Re: AVR performance monitoring using the OpenBench Logic Sniffer

One of the problems with the Arduino environment is it almost forces you into using delays for timing, as I detailed in a previous post, so using it to deal with any sort of concurrency is often difficult. That limitation has sometimes resulted in the AVR MCU being labelled as slow and not very capable when in fact it's a consequence of the Arduino software. I'd have more time for the Arduino software project if they were honest and open about the limitations of the environment. Getting people using Arduino who wouldn't otherwise have a way of doing Physical Computing is a laudable goal. However there doesn't seem to be anything anywhere in the project that says "Now you've learned the Arduino environment, here is where you should look to learn how to step beyond it" - any decent learning system will always encourage people to grow beyond it's bounds. Instead of which the Arduino project has occupied itself by attempting discourage people from really undersanding what is happening in their programs with idiocies such as the StringObject class. There's an unforgivably misleading statement in the documentation - "It takes more memory than a simple character array, but it is also more useful." which should actually be "Using this class in anything other than a trivial way will consume almost all of the very limited memory you have and will almost certainly cause your program to fail in random and undiagnosable ways". It isn't helpful to hide the truth from people, and the truth is that MCUs are a very constrained environment in which things such as heap-allocating copy-constructoring C++ classes are inappropriate.

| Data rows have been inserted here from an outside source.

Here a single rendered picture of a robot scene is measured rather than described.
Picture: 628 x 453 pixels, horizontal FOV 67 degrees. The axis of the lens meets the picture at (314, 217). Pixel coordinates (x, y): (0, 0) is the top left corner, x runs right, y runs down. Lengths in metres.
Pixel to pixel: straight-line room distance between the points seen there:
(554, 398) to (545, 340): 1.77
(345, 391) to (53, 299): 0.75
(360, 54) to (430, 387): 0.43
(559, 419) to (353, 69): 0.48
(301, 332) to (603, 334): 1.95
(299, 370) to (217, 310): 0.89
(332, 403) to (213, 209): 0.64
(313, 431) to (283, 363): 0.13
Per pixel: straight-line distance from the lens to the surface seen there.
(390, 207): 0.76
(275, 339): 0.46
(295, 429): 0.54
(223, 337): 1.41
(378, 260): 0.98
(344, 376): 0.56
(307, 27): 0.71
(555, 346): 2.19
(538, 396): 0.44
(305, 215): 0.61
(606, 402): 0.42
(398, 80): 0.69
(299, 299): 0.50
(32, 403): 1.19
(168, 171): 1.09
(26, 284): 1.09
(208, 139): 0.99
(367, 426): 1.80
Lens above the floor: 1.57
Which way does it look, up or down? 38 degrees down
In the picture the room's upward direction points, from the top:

As for your comment about pointer access, yes in a significant number of cases it be faster. An array index has to be converted into base address + (index * size of array element) whereas a pointer is a direct access. gcc is pretty good at optimising things where it can, e.g. a 'for' loop iterating over an array can be optimised to use a pointer and an increment, but that's not always going to be the case. A thorough understanding of pointers is an essential C/C++ skill :-)

Re: AVR performance monitoring using the OpenBench Logic Sniffer

PS - regarding optimized assembly vs. standard C: I found that AES encryption (which one should never use without an actual proper hardware encryption unit, unless one is prepared to regress to Arduino-like performance levels)  - despite being something one can implement in a really limited number of ways - as supplied in the official AVR C support libraries somewhere can be rewritten at least a full order of magnitude faster in assembly. And that's one place it really matters, considering any application making use of AES will be doing bazillions of such operations...

Re: AVR performance monitoring using the OpenBench Logic Sniffer

Interestingly, the XMEGA has a specific instruction for optimising the DES algorithm, see AVR1317 application note.

Re: AVR performance monitoring using the OpenBench Logic Sniffer

Alan, this is great stuff. I was able to get your example code running and monitoring the performance with my PoScope Logic Analyzer just as you described above. I'd like to take it to the next level with a simple means of detecting a button within a task (not an interrupt just yet), and then have that set another task as runnable. In the larger context of your program with all the I/O, how did you pass information between the various tasks? Did you use global variables and/or states?